** Work to complete **
Reproduce the top of the data verbatim, through and including the line that contains "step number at".

** Data section **
--- START ---
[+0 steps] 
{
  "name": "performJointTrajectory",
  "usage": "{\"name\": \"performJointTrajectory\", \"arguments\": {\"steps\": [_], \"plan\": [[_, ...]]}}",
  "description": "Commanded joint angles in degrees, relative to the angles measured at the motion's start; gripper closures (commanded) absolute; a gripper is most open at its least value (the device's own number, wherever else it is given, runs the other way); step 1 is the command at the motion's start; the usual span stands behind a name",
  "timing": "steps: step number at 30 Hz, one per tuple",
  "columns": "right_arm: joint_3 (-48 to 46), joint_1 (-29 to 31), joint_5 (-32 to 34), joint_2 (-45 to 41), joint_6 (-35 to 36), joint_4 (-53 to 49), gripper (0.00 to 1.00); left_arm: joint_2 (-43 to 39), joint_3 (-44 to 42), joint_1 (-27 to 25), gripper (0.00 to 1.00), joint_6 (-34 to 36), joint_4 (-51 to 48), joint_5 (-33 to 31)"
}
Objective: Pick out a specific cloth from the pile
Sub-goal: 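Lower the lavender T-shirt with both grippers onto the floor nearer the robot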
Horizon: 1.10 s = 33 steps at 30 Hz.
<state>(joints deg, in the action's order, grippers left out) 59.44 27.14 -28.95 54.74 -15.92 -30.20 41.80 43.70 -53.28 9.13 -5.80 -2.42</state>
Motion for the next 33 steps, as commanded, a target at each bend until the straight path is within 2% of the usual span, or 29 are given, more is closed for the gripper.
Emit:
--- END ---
** Output of the exercise **
[+0 steps] 
{
  "name": "performJointTrajectory",
  "usage": "{\"name\": \"performJointTrajectory\", \"arguments\": {\"steps\": [_], \"plan\": [[_, ...]]}}",
  "description": "Commanded joint angles in degrees, relative to the angles measured at the motion's start; gripper closures (commanded) absolute; a gripper is most open at its least value (the device's own number, wherever else it is given, runs the other way); step 1 is the command at the motion's start; the usual span stands behind a name",
  "timing": "steps: step number at 30 Hz, one per tuple",

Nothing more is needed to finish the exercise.